Make decodeUtf8With fail explicitly for non-BMP repl-chars

hvr · hvr · commit ab90c65cdb7c · 2017-12-29T18:11:26.000+01:00
This is long-standing issue's existence goes back to `text-0.10`. This commit is a short-term stop-gap measure turning unsafe undefined behaviour into an explicit `error` exception (and thus fail non-silently) which given the longevity of this issue seems to be a sensible course of action. This commit includes a lengthy source code comment explaining the issue as well as potential strategies for future work on maximising the definedness of `decodeUtf8With`, i.e. support the full range of replacement-characters. This future work which will be tracked by gh-213.
diff --git a/Data/Text/Encoding.hs b/Data/Text/Encoding.hs
@@ -65,7 +65,7 @@ import Control.Monad.ST.Unsafe (unsafeIOToST, unsafeSTToIO)
 import Control.Monad.ST (unsafeIOToST, unsafeSTToIO)
 #endif
 
-import Control.Exception (evaluate, try)
+import Control.Exception (evaluate, try, throwIO, ErrorCall(ErrorCall))
 import Control.Monad.ST (runST)
 import Data.Bits ((.&.))
 import Data.ByteString as B
@@ -131,6 +131,13 @@ decodeLatin1 (PS fp off len) = text a 0 len
     return dest
 
 -- | Decode a 'ByteString' containing UTF-8 encoded text.
+--
+-- __NOTE__: The replacement character returned by 'OnDecodeError'
+-- MUST be within the BMP plane; surrogate code points will
+-- automatically be remapped to the replacement char @U+FFFD@
+-- (/since 0.11.3.0/), whereas code points beyond the BMP will throw an
+-- 'error' (/since 1.2.3.1/); For earlier versions of @text@ using
+-- those unsupported code points would result in undefined behavior.
 decodeUtf8With :: OnDecodeError -> ByteString -> Text
 decodeUtf8With onErr (PS fp off len) = runText $ \done -> do
   let go dest = withForeignPtr fp $ \ptr ->
@@ -146,16 +153,52 @@ decodeUtf8With onErr (PS fp off len) = runText $ \done -> do
                     x <- peek curPtr'
                     case onErr desc (Just x) of
                       Nothing -> loop $ curPtr' `plusPtr` 1
-                      Just c -> do
-                        destOff <- peek destOffPtr
-                        w <- unsafeSTToIO $
-                             unsafeWrite dest (fromIntegral destOff) (safe c)
-                        poke destOffPtr (destOff + fromIntegral w)
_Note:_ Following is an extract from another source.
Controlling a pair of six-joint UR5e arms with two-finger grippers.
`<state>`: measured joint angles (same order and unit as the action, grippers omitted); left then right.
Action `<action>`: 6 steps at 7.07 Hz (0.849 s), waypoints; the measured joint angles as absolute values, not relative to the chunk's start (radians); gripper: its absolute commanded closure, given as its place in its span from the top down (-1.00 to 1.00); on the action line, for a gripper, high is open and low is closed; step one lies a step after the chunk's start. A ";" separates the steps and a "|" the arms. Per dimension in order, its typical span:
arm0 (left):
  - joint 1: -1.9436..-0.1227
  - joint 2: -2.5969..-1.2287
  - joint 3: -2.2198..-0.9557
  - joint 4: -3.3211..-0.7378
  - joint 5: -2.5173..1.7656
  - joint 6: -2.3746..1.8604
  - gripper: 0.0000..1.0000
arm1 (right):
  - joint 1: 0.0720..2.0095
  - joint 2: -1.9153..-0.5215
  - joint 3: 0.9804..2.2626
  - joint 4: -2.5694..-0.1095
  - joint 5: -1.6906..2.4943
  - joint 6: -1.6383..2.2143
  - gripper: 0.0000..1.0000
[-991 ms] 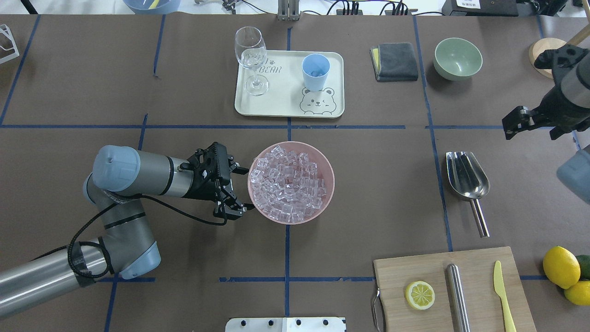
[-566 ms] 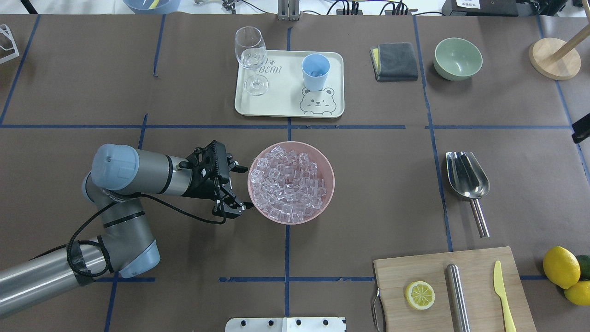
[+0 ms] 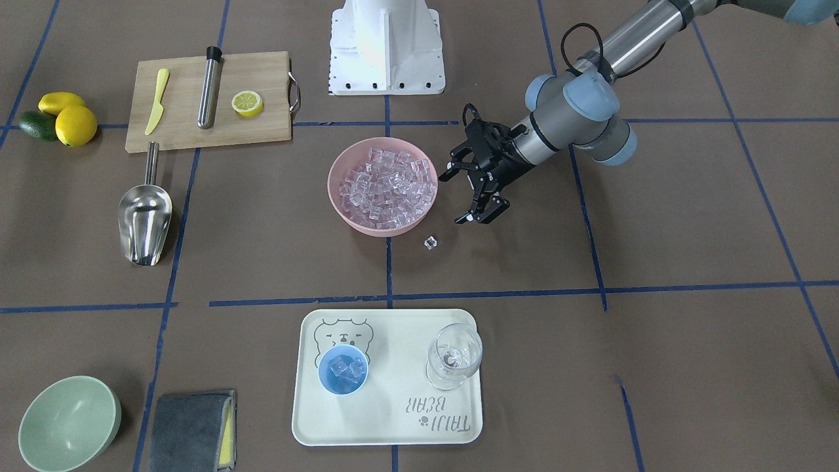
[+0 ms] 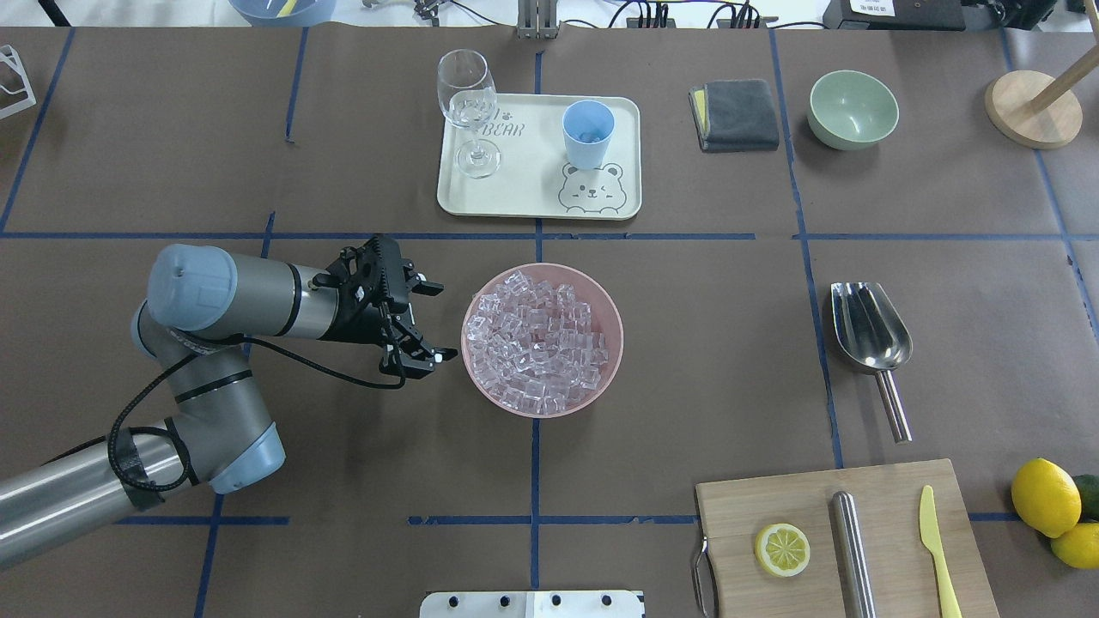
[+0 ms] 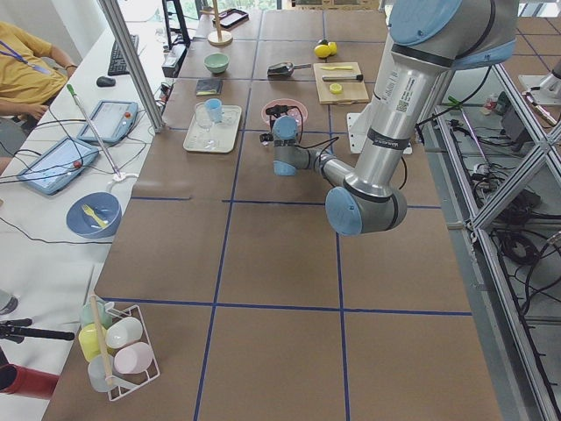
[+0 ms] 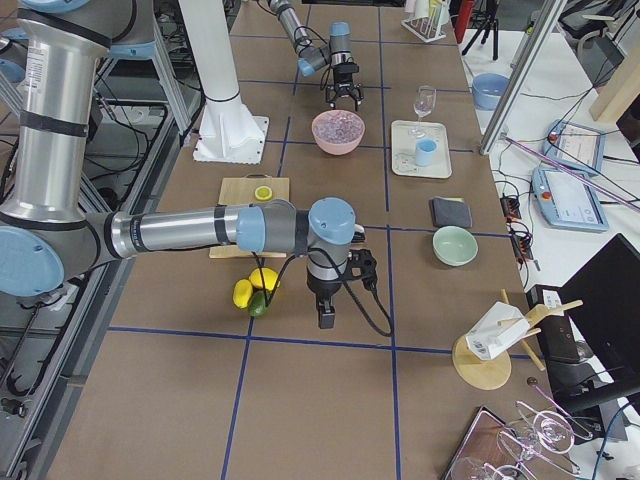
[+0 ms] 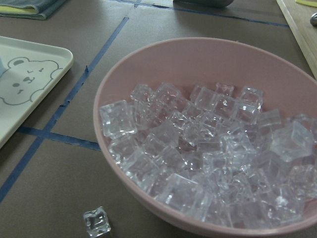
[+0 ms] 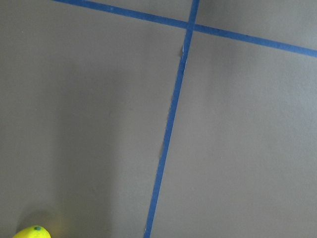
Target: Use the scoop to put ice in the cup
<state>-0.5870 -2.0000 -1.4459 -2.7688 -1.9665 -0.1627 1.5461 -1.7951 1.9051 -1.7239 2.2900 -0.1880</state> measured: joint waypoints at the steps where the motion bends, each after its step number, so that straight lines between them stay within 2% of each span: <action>1: -0.631 -1.976 -1.449 -2.743 -1.966 -0.161 1.00 | 1.577 -1.812 1.895 -1.723 2.303 -0.215 1.00; 4: -0.798 -1.899 -1.467 -2.553 -1.981 -0.015 1.00 | 1.593 -1.817 1.884 -1.723 2.310 -0.224 1.00; 6: -0.983 -1.891 -1.502 -2.264 -2.066 0.127 1.00 | 1.594 -1.816 1.886 -1.722 2.310 -0.224 1.00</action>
-                        loop $ curPtr' `plusPtr` 1
+                      Just c
+                        | c > '\xFFFF' -> throwUnsupportedReplChar
+                        | otherwise -> do
+                            destOff <- peek destOffPtr
+                            w <- unsafeSTToIO $
+                                 unsafeWrite dest (fromIntegral destOff)
+                                             (safe c)
+                            poke destOffPtr (destOff + fromIntegral w)
+                            loop $ curPtr' `plusPtr` 1
           loop (ptr `plusPtr` off)
   (unsafeIOToST . go) =<< A.new len
  where
   desc = "Data.Text.Internal.Encoding.decodeUtf8: Invalid UTF-8 stream"
+
+  throwUnsupportedReplChar = throwIO $
+    ErrorCall "decodeUtf8With: non-BMP replacement characters not supported"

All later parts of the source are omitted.